Pourtant, avant l'achat de 1549 pharmacies Eckerd, au coût de 2,4 milliards $ US, la chaîne américaine de Jean Coutu, Brooks, se portait à merveille.
Selon l'entrepreneur, la déconvenue découle d'un concours de circonstances: l'intense débauchage de pharmaciens d'Eckerd par la concurrence, le refus de nombreux employés de quitter la Floride, où se trouvait le centre administratif d'Eckerd, pour déménager au siège social américain de Jean Coutu, en Nouvelle-Angleterre, puis le succès rapide de la photo numérique, alors qu'Eckerd dominait le marché du développement photo.
"Cette situation s'est prolongée sur une période de plus de deux ans et a été particulièrement éprouvante pour ma famille, nos employés, de même que pour les innombrables détenteurs d'actions de la compagnie", reconnaît sans détour Jean Coutu.
De la médecine à la pharmacie
Cela n'a bien sûr rien enlevé aux réussites du groupe au Québec et dans les régions périphériques du Nouveau-Brunswick et de l'Ontario.
Fils de médecin, M. Coutu a d'abord voulu suivre les traces de son père, mais la décision injuste d'un professeur lors d'un examen à la faculté de médecine de l'Université de Montréal l'a fait bifurquer vers la pharmacie.
Pour cet être ambitieux et amoureux du contact avec les gens, ce fut un mal pour un bien. En 1960, il a acheté sa première pharmacie, qu'il a payée 15 000 $. D'autres ne tarderont pas à suivre.
En 1969, lui et son associé d'alors, Louis Michaud, ont frappé le grand coup: inspirés par un modèle américain qui en était à ses premiers balbutiements en Ontario, ils ont ouvert leur première "Pharm-Escomptes Jean Coutu" sur le Plateau Mont-Royal, à Montréal. Succès immédiat.
Avant bien d'autres, Jean Coutu a pris conscience que les pharmaciens ne pouvaient plus se distinguer par la qualité de leurs produits, puisque depuis la fin des années 1950, ils ne les fabriquaient plus eux-mêmes.
Pour un professionnel qui avait passé autant d'années à l'université, le constat était quelque peu "humiliant", glisse-t-il. Mais il allait se révéler payant.
"Je ne pouvais pas dire que mes médicaments étaient les meilleurs, mais je pouvais dire qu'ils étaient meilleur marché, relate-t-il. C'est là que ça a commencé."
L'expansion du groupe s'est accélérée lorsque MM. Coutu et Michaud ont décidé d'accorder des franchises de la bannière partout au Québec. Aujourd'hui, on compte 378 pharmacies Jean Coutu.

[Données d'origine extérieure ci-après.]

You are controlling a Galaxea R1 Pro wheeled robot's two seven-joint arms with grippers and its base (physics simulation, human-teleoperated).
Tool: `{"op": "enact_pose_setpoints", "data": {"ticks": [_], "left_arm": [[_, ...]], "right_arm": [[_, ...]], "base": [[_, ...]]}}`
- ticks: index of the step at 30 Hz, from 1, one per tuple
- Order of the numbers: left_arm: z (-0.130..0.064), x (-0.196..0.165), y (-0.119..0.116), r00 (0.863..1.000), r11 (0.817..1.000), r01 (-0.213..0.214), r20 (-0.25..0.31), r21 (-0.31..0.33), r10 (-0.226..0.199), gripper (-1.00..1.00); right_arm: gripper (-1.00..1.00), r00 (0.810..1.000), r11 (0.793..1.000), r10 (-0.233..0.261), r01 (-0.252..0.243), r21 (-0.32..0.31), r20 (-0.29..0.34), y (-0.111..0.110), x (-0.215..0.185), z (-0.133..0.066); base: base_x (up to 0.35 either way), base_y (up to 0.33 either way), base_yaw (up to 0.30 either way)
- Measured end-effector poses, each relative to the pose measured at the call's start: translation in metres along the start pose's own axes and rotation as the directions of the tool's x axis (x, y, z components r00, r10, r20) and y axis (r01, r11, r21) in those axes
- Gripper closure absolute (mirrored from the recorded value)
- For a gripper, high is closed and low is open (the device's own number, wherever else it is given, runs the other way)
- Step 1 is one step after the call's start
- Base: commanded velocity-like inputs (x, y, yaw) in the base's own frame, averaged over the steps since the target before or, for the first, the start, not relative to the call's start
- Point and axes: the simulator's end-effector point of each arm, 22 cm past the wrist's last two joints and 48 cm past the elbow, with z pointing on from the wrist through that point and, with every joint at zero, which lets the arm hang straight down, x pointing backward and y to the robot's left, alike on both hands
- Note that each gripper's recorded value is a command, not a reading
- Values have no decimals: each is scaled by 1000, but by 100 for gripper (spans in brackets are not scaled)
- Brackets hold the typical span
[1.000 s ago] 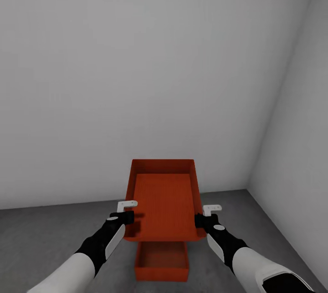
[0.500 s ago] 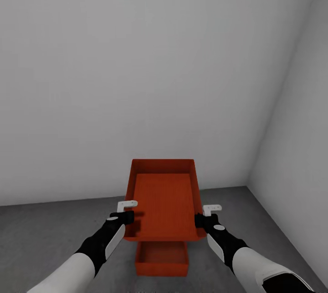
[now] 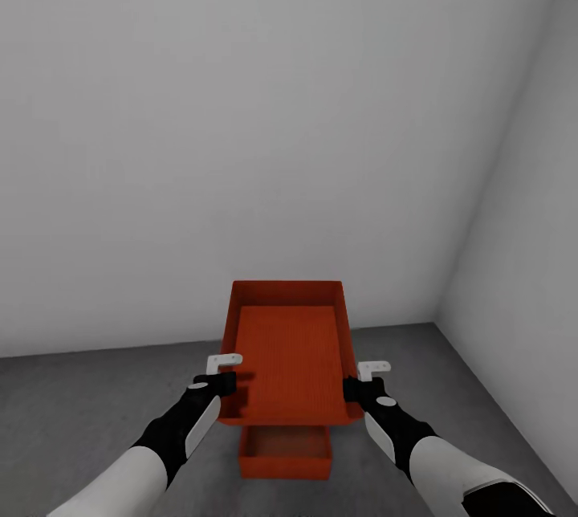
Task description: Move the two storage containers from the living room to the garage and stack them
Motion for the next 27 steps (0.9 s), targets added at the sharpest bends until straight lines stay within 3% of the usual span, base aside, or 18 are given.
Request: {"op": "enact_pose_setpoints", "data": {"ticks": [27], "left_arm": [[12, 22, 1, 999, 1000, -3, -42, -3, 3, 100]], "right_arm": [[100, 999, 1000, 2, -2, -1, -43, 0, 24, 9]], "base": [[0, 0, 0]]}}
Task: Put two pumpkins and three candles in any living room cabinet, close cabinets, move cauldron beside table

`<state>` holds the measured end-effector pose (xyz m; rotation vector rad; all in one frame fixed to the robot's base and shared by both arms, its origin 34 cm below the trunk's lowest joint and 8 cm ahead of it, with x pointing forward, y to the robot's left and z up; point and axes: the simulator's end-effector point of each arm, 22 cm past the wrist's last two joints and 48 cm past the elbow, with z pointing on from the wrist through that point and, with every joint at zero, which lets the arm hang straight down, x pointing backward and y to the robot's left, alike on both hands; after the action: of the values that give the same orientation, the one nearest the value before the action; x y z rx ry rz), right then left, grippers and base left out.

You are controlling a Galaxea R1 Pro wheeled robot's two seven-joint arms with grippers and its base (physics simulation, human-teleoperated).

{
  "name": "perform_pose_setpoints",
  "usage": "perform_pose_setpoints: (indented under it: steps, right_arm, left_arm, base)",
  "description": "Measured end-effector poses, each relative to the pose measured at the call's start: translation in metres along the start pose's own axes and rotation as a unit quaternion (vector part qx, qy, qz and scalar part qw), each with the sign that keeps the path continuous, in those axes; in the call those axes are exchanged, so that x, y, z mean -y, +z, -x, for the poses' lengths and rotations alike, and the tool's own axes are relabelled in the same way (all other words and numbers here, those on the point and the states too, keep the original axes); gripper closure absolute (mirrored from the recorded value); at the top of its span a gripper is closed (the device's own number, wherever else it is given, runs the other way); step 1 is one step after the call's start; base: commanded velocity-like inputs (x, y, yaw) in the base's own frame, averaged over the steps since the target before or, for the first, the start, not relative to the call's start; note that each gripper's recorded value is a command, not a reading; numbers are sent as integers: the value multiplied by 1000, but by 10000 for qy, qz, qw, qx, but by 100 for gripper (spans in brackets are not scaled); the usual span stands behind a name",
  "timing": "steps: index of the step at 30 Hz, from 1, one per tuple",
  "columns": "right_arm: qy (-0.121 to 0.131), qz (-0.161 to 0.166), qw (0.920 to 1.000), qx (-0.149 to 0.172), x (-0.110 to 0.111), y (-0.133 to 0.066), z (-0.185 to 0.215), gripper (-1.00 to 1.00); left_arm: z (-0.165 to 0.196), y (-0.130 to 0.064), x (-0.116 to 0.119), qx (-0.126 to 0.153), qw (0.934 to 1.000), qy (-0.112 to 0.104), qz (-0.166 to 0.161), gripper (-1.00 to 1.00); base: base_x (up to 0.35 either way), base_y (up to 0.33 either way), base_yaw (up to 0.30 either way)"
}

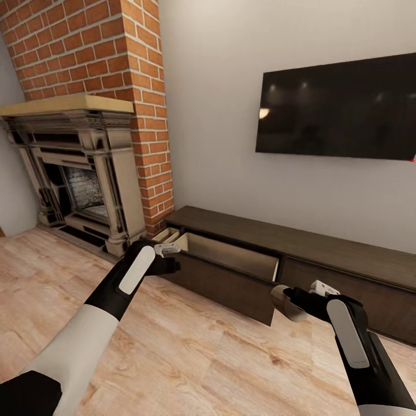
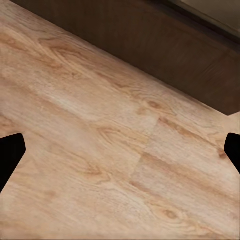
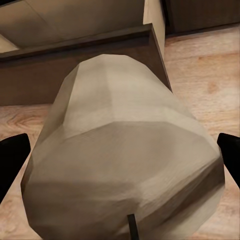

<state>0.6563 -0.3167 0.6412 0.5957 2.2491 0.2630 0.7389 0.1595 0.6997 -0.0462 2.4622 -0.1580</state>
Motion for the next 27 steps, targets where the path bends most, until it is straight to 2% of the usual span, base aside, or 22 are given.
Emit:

L'homme s'est hissé parmi les Québécois les plus riches. "C'est le pauvre monde qui m'a fait", confie-t-il.
Bien sûr, il ne se prive de rien, mais il n'a jamais caressé d'idées de grandeur. Certes, il avait les moyens d'investir dans les défunts Expos, il possède une Mercedes, une maison à la campagne et un appartement à Paris.
"C'est des mots, ça", dit-il, en parlant de son statut de milliardaire.

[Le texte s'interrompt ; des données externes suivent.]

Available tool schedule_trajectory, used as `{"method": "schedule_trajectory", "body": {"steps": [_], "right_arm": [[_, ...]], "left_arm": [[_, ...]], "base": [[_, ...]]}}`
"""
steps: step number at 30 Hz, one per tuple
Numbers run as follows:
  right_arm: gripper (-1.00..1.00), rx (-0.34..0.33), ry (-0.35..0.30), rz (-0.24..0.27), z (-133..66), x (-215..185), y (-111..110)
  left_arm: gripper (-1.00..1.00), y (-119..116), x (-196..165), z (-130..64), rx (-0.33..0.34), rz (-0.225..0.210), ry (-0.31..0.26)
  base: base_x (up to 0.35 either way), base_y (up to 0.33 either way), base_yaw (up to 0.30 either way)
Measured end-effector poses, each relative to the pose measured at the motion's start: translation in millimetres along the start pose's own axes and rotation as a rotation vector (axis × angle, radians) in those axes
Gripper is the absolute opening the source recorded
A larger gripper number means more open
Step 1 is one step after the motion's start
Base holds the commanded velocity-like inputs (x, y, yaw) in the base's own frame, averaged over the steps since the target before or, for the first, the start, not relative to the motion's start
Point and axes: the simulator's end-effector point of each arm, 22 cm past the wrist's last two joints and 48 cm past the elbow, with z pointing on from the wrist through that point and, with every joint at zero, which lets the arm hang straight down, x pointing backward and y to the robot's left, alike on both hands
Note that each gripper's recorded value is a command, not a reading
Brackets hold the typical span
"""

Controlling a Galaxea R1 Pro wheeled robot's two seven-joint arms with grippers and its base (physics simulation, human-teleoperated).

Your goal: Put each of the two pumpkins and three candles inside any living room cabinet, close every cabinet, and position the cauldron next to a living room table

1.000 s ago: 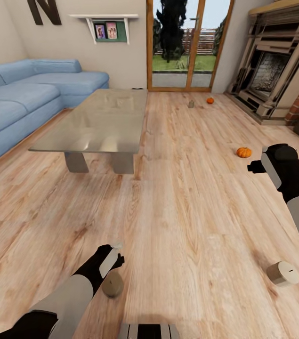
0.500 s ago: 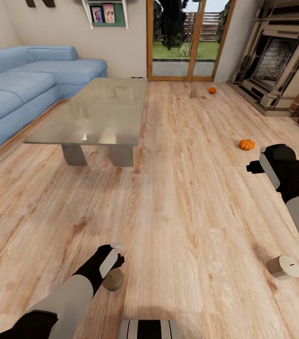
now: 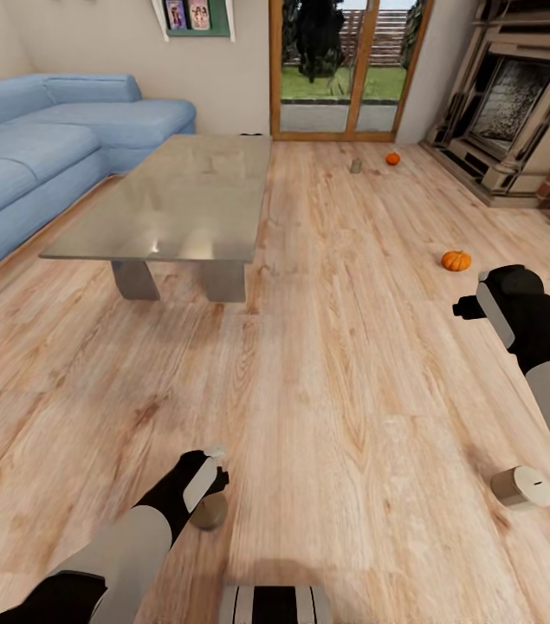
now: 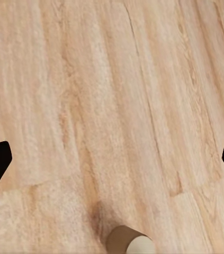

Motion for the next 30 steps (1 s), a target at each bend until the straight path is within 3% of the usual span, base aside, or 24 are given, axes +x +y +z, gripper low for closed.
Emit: {"method": "schedule_trajectory", "body": {"steps": [9,30], "right_arm": [[1.0,-0.002,0.032,-0.018,21.1,15,12],[1.0,0.001,0.029,-0.037,20.4,15,16]], "left_arm": [[1.0,1,14,16.8,-0.009,0.005,0.035],[1.0,1,13,16.7,-0.009,0.003,0.032]], "base": [[0.0,0.0,0.0],[0.0,0.0,0.0]]}}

"Ces millions et ces milliards-là, il faut qu'ils servent à quelque chose", ajoute-t-il, avant de mentionner que comme l'artiste, l'entrepreneur doit savoir partager son talent.

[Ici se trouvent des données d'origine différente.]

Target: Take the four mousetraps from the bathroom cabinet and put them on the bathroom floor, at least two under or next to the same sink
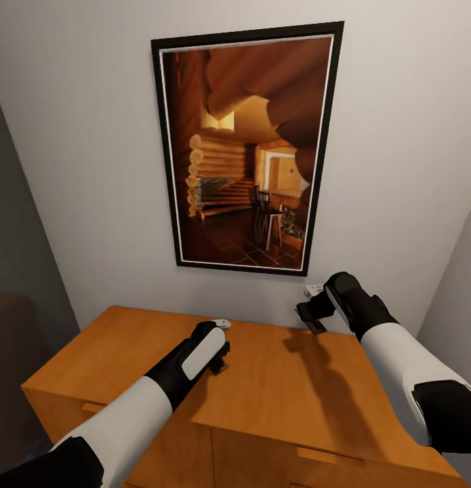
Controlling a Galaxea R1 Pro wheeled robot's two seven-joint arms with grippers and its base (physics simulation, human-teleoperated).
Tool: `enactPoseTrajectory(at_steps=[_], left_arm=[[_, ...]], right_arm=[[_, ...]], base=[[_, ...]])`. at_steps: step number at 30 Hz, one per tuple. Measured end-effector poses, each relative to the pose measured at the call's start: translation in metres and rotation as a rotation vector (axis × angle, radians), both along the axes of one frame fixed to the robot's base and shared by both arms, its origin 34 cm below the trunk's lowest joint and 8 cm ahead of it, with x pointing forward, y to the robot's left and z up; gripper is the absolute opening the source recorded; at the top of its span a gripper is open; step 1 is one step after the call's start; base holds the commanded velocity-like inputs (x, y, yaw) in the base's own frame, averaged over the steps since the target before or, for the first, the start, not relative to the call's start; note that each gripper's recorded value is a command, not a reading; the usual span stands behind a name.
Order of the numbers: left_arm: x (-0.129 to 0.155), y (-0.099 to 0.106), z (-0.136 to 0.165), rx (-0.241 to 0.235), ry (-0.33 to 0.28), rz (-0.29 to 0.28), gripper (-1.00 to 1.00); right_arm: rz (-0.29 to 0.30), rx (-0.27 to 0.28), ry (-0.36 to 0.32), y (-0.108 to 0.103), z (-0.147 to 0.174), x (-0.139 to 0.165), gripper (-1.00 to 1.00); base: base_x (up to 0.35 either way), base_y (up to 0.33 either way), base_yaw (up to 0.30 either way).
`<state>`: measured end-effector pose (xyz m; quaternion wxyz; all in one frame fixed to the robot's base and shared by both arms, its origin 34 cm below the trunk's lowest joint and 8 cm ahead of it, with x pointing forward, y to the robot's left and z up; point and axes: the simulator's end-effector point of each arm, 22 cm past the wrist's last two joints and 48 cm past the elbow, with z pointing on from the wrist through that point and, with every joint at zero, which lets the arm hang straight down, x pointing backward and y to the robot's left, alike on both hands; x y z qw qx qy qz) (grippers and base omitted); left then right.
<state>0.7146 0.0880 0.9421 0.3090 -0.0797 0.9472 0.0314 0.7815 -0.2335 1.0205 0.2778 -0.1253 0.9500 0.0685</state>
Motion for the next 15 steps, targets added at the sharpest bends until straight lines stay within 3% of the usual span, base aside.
enactPoseTrajectory(at_steps=[15], left_arm=[[0.0002,0.0003,0.0002,0.0,-0.001,0.002,1.0]], right_arm=[[0.0,-0.001,0.0,-0.0002,0.0,0.0001,-1.0]], base=[[0.0,-0.008,0.0]])
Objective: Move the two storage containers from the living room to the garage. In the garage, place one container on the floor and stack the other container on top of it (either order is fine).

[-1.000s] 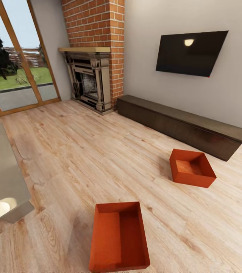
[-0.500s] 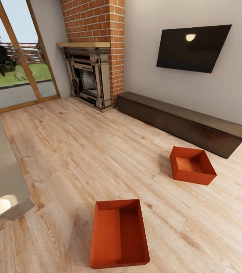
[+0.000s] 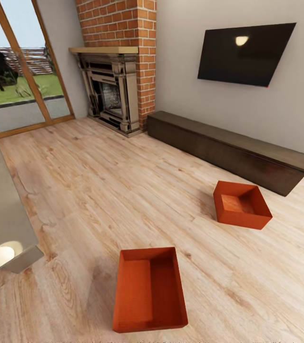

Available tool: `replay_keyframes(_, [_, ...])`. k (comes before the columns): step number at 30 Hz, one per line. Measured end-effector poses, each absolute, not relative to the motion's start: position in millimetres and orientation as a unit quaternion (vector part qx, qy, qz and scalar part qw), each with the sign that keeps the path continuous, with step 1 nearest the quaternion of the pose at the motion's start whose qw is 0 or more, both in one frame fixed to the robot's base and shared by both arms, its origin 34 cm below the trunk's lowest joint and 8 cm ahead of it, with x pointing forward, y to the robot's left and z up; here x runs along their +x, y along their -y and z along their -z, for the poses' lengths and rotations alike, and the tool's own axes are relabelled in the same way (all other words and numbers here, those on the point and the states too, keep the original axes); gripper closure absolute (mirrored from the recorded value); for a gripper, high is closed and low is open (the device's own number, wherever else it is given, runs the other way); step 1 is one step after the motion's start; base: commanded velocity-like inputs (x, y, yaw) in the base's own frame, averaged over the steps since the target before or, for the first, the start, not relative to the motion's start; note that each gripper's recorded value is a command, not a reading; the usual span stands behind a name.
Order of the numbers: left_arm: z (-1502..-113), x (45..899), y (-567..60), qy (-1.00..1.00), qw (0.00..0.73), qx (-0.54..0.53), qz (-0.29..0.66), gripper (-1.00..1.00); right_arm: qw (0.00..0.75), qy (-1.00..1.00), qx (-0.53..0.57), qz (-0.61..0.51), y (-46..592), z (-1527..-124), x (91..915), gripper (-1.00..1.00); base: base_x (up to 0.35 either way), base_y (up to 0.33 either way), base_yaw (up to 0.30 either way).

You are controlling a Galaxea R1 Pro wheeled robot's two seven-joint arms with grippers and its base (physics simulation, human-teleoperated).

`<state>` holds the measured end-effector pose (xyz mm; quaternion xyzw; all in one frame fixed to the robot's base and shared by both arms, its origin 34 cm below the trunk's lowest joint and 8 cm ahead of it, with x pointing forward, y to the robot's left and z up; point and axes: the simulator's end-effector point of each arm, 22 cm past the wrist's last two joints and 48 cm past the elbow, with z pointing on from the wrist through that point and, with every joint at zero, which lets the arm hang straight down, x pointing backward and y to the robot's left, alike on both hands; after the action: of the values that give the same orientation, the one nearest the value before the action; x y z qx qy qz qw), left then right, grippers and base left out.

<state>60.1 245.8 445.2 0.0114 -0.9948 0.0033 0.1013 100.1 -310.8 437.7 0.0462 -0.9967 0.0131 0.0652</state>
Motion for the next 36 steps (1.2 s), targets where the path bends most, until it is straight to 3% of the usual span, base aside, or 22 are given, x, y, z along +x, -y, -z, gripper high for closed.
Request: replay_keyframes(36, [-450.4,38.4,-245.8,0.991,0.13,0.011,-0.003,-1.0,0.094,0.994,0.047,-0.012,310.8,-440.6,78.0,-1.0,0.0,0.0,0.0])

"Si mon rôle dans la vie, ç'a été de faire des sous, il faut que je continue à en faire. Pas pour les accumuler et m'asseoir dessus, mais pour en faire bénéficier ceux qui ont moins de talent pour faire des sous."
Et même s'il n'aime pas donner des conseils, il offre celui-ci à ceux qui voudraient suivre sa trace: ne pas avoir peur de l'inconnu.
"Si tu vois une tendance qui s'en vient, fonce. Si c'est bon, les gens vont en acheter. Si ce n'est pas bon, tu vas manquer ton coup. Mais si tu te mets à trop réfléchir, tu ne feras jamais rien."
"Sans prescription ni ordonnance" est publié aux éditions de l'Homme. Pour chaque livre vendu, 5 $ seront versés à l'orphelinat-école de Jacqueline Lessard, en Haïti.